Austin’s Mondo Gallery is playing host to Durieux’s latest gallery show, titled “The Art of Laurent Durieux Part Two”, which opens today and runs through November 17. We got in touch with Durieux and he supplied us with the inspirations behind and origins of every print on display and for sale at the show, including posters for Planet of the Apes, Ghostbusters, Apocalypse Now, The Shining, and more.

Conan the Barbarian

“It was first a commission from Milan Records France, whom I had worked with before for Merry Christmas Mr. Lawrence and Oldboy soundtracks LP artworks. It’s also one of the first, if not the first movie I watched in a theater as a kid and it left a great impression on me. I was scared that when I had to re-watch it to do the poster, the movie would have aged badly, but it really didn’t. It was just as awesome for a 48 year old guy as it was for an 11 year old boy.”

Planet of the Apes

“Believe it or not, as a kid, I collected the Planet of the Apes figurines. The TV shows were very popular in Europe in the late ’70s. So when I was asked to chose the movies, choosing POTA was a no-brainer to me. I had to do it. I re-watched it again, and just like Conan, it is still as great a movie today as it was 40 years ago.”

Ex Machina

“This movie is in my top five best science fiction movies of all time (along with Blade Runner, Alien, Gattaca and Star Wars). The scenario is perfect – everything in this movie is just first rate. I think it will be regarded as a masterpiece of anticipation fiction (like Netflix’s Black Mirror) in a few years. The idea for my poster was to illustrate the fact that Caleb found himself prisoner of Ava’s manipulative intelligence. Like we could all be very soon with AI…or aren’t we already?”

Ghostbusters

“I was done with my show and Mondo’s Mitch Putnam contacted me to see if we could add a true geek film to the list. So I did it.

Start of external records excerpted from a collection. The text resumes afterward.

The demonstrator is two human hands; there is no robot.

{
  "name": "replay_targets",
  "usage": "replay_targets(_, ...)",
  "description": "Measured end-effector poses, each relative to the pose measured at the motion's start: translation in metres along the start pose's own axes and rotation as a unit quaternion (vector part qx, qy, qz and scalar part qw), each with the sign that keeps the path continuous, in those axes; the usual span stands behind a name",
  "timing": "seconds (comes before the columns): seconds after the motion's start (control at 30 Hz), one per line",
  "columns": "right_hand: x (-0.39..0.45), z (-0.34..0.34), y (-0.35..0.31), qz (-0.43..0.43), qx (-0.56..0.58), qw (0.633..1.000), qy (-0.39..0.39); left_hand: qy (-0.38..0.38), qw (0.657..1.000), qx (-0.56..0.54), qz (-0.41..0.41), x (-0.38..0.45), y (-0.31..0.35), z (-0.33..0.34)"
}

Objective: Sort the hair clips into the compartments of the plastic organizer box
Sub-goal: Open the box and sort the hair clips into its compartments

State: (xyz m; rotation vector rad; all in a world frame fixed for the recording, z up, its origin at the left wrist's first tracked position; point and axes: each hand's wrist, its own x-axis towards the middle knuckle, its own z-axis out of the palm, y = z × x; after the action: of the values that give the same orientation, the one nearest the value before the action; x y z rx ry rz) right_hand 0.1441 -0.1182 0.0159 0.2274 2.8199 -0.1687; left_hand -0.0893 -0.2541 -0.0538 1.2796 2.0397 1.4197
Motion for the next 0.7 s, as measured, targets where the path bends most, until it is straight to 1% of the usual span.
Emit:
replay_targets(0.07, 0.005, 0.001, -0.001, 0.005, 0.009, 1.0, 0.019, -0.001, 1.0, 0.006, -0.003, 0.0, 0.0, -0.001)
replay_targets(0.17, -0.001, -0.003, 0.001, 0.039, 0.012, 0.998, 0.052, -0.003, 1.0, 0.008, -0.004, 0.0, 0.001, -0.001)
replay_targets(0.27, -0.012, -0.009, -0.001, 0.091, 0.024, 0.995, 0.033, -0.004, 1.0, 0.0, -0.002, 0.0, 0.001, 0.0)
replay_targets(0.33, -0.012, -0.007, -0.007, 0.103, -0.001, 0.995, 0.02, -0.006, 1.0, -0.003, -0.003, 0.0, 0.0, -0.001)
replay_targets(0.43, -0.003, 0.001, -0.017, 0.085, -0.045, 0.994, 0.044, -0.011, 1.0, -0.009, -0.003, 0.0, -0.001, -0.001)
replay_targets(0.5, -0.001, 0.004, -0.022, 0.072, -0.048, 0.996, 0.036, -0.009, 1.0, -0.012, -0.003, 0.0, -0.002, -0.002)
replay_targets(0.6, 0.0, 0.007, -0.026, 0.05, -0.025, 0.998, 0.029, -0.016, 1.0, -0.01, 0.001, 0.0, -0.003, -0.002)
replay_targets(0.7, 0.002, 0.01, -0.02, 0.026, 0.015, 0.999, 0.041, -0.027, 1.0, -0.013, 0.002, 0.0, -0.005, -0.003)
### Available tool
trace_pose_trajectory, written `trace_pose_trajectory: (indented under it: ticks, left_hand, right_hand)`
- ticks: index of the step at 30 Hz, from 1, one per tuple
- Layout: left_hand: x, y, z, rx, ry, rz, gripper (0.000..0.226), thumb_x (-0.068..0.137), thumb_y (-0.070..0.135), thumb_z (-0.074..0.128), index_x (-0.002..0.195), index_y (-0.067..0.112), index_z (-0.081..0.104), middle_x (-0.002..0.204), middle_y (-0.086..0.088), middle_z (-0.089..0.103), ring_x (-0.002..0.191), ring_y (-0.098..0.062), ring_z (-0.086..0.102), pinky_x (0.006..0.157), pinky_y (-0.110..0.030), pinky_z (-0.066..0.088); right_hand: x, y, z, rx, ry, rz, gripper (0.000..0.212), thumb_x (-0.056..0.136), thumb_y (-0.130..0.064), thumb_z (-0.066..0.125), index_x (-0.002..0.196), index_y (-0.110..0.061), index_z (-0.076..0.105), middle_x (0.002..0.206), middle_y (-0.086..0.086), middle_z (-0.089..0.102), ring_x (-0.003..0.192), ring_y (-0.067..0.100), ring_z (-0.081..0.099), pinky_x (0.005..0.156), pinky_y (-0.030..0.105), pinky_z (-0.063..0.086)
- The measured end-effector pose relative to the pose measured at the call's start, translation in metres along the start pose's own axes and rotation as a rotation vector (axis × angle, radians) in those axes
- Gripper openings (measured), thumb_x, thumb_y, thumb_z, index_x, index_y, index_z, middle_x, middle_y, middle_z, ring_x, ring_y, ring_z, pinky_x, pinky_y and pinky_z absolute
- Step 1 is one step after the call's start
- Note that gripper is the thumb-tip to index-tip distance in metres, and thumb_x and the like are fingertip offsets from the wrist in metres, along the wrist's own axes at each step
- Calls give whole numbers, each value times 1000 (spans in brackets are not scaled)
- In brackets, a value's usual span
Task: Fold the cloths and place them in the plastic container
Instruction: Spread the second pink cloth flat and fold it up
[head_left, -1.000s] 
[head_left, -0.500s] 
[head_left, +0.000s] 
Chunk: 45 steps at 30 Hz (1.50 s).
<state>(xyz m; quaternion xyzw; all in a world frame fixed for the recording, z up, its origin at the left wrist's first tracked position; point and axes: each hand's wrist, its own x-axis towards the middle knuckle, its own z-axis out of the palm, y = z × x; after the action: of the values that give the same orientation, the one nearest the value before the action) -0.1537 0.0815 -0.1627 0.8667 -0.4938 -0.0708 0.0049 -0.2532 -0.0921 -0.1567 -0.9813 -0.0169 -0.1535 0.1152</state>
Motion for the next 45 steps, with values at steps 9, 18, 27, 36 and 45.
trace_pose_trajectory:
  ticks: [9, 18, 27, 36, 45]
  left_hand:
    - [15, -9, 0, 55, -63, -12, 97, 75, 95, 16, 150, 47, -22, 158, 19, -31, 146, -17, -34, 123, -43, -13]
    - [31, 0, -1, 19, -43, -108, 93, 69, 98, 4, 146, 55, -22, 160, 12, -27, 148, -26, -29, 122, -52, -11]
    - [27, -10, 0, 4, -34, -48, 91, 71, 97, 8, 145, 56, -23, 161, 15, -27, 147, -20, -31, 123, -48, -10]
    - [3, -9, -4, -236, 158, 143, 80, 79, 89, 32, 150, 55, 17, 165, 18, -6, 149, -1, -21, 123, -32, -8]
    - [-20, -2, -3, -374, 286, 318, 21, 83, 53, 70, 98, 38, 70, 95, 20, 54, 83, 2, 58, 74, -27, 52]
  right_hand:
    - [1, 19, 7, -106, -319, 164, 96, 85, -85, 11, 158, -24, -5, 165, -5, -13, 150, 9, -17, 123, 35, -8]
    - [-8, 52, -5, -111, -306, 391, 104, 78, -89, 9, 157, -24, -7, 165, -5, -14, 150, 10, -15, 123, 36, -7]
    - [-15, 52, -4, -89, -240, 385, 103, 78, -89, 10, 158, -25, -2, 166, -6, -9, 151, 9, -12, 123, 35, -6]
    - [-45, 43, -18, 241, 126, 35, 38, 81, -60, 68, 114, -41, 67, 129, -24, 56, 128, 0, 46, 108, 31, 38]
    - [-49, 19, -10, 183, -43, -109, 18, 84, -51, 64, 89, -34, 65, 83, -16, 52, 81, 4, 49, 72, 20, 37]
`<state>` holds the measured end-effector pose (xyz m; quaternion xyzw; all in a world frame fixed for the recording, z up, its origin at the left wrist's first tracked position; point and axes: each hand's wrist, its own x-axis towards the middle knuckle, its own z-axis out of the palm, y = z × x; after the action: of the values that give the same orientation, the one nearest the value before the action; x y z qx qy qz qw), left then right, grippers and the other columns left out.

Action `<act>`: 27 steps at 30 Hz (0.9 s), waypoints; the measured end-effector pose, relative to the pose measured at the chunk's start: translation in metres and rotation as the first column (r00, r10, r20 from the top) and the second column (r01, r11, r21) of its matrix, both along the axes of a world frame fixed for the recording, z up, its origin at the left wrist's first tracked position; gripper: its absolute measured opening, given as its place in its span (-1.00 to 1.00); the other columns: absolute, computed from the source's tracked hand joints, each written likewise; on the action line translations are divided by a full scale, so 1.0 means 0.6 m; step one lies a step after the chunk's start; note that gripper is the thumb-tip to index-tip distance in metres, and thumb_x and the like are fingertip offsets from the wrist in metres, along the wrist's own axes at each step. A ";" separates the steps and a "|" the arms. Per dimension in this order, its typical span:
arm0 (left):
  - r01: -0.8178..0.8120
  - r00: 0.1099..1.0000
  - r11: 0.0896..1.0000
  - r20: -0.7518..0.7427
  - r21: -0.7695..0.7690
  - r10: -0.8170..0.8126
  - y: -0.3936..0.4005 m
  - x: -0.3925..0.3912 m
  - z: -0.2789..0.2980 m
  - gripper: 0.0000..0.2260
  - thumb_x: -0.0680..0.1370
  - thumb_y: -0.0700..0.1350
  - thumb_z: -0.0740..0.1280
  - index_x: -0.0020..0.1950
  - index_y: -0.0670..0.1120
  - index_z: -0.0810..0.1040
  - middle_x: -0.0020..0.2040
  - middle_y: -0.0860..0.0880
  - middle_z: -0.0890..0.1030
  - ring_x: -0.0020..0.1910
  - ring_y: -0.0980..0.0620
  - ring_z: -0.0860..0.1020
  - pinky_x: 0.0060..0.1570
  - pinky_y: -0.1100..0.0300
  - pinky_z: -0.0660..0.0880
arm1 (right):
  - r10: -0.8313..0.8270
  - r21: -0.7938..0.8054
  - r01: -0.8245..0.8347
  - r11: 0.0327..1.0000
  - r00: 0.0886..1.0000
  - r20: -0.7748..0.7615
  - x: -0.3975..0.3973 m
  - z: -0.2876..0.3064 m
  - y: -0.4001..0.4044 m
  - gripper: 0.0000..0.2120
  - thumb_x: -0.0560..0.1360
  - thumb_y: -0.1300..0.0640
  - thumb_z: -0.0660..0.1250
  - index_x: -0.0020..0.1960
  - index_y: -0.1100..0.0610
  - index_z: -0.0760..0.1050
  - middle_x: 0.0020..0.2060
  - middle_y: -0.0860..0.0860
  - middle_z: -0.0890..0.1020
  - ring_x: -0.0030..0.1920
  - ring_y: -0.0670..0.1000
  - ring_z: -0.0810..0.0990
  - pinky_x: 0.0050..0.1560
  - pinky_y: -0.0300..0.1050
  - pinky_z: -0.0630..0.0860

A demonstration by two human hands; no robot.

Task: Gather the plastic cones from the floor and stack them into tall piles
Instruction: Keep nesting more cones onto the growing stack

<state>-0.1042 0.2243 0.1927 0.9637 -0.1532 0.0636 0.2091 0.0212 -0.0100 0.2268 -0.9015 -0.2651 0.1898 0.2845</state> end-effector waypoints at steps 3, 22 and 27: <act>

It’s always a personal challenge for me to tackle movies that are so popular you would almost choke. It’s not my favourite movie as it is, I’m sure, for many younger folks, but it’s pretty cool and it does remind me of my teenage years way back when.”

The Shining

“I don’t usually like horror movies, but here, it’s so much more than that. What could I say? Kubrick’s masterpiece of horror is a genuine masterpiece indeed. Its one of those you can watch a hundred times and discover new things, new details you hadn’t noticed before. There are so many layers on this film, that I think I could have made 10 different posters for it. The typewriter/axe project was originally done as a concept sketch for one of my fans who attended either MondoCon or ThoughtBubble in Leeds and I always loved it. There are quite a lot of existing projects with the typewriter out there, but I somehow managed to come up with something no one had thought of before.”

The Shining

“Here is an iconic sequence from the film. I couldn’t really do anything for The Shining and not use this scene. The image without the door of Room 237 hidden on the tricycle back seat wouldn’t be interesting at all. I’m not sure people will see the idea straight away, but just like my Jaws poster, it’s hiding in plain view.”

Apocalypse Now

“Three years ago, I was contacted by Francis Ford Coppola’s collaborator to ask me if I would be interested in designing/creating the visual for a steel box edition of the film. I had to turn down the offer as my schedule wasn’t allowing me to do it and told them that they probably would have to wait a couple of years before I could get to it. I was expecting them to tell me, “Well, okay, we’ll find someone else who could do it for us quicker”, but to my surprise, they said “Mr. Coppola will wait.” Apparently, Francis didn’t want anyone else but me to tackle his masterpiece of a film. What an honor!”

Apocalypse Now

Titanic

“This was a convention sketch commission done during Thought Bubble in Leeds. I showed it to Eric Garza right then and asked if they could get the license for it, as there are plenty of Titanic fans out there. You know who you are. Yes, you there with the badass tattoos! I love the movie, period. I thought the idea was pretty cool and witty. That’s our job as creators to bring new interpretations on films.”

Mystery Train

“This was originally commissioned by Milan Records France to design the artwork for the LP/CD soundtrack. I had never seen the movie before that and I loved it! Steve Buscemi alone was a good reason enough for me to do it. I love the atmosphere of this film and love the director, Jim Jarmusch. Mystery Train is one of those films that stay with you for many years after you’ve watched it.”

Elevator to the Gallows

“This image was originally commissioned by Milan Records France for a fantastic re-edtion of the Miles Davis soundtrack to Elevator to the Gallows. I had this perfect idea with the jacket cover and dust jacket, but this will never happen as the folks at Milan told me (way too late when the art was finished) that they didn’t get the license to publish it after all. Being my favorite piece of the lot, I just couldn’t bring myself to not print it or show it to people. So Mondo was very happy to make it available as an art print and that’s awesome! I LOVE THIS FILM NOIR MOVIE! If you have never watched it, please do yourself a favor.”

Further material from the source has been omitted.